Abstract

Constant technology scaling has enabled modern computing systems to achieve high degrees of thread-level parallelism, making the design of a highly scalable and dense main memory subsystem a major challenge, especially for data-intensive workloads. While during the past three decades DRAM has been widely used as the dominant technology to build main memory, it faces serious scalability and power consumption problems at sub-micron scales. Phase Change Memory (PCM) has been proposed as one of the most promising technologies to replace DRAM in future computing systems, because of its short access latency and high scalability. However, PCM has some reliability problems below 20nm technology. As the cell size scales down, the thermal-disturbance between the cells is exacerbated. More precisely, the generated heat during the write operation can disseminate to the adjacent cells and potentially change their values. This phenomenon is known as the write disturbance problem. In this work, we study the impact of write disturbance along the word-line and bit-line in a PCM-based main memory. We then propose two low-overhead mechanisms to address this problem in different dimensions. Our proposed schemes are based on a rank subsetting memory architecture where each chip can be accessed separately. To mitigate the write disturbance problem along the word-line, we use a combination of differential write (DW) and verify-and-correct (VnC) schemes only if the chance of having cascaded verification steps is low.

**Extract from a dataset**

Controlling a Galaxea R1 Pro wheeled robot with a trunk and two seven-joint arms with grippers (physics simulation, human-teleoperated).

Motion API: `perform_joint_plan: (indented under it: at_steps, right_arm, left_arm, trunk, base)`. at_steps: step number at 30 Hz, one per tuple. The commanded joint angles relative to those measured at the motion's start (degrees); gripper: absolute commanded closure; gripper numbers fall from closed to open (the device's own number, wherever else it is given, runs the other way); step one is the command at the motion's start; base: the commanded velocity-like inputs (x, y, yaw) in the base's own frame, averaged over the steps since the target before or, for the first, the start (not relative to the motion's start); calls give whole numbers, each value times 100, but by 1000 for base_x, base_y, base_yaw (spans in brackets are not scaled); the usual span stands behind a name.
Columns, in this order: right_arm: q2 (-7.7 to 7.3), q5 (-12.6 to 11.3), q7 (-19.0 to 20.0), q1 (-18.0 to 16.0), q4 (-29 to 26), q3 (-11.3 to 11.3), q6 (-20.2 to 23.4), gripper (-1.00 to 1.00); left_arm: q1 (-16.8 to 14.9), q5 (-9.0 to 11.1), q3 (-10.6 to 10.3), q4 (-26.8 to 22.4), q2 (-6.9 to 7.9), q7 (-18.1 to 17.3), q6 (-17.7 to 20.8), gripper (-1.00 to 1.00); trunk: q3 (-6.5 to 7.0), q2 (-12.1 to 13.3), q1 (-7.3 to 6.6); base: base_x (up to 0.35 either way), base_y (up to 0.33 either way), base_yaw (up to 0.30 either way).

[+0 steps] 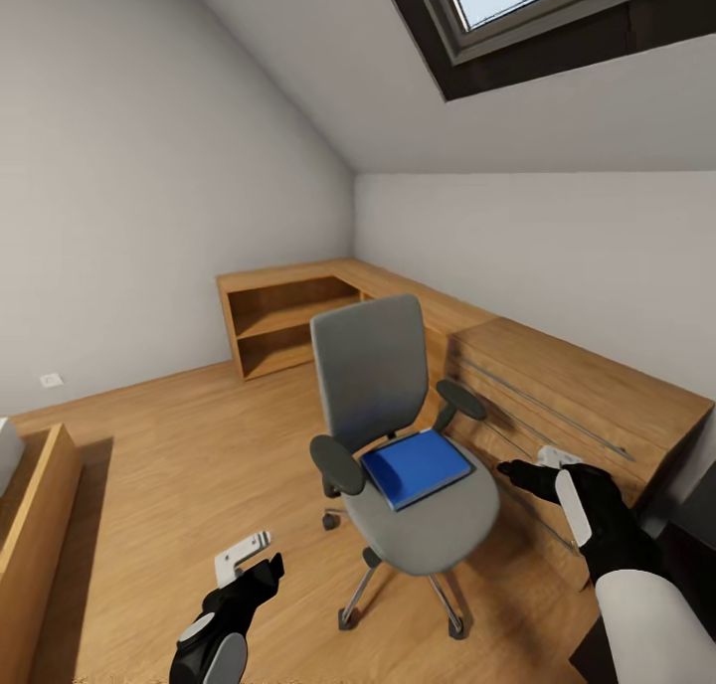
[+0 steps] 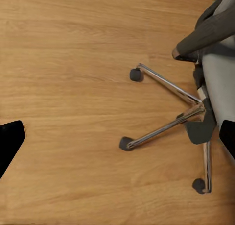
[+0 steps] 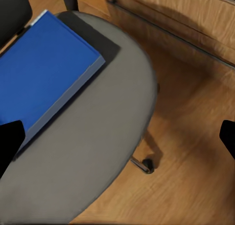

Otherwise, we write into all the vulnerable cells within the target chip to avoid performance loss. To tolerate write disturbance along the bit-line, we use data compression to compact the data and place the adjacent memory lines in a non-overlapping fashion. We further use the extra space within a compressed memory line to store BCH code, in order to protect read-intensive memory lines against write-intensive addresses. Our proposed schemes guarantee reliable write operations in a super dense PCM-based main memory, and improve the system performance by 17% on average, compared to the state-of-the-art mechanism in this domain.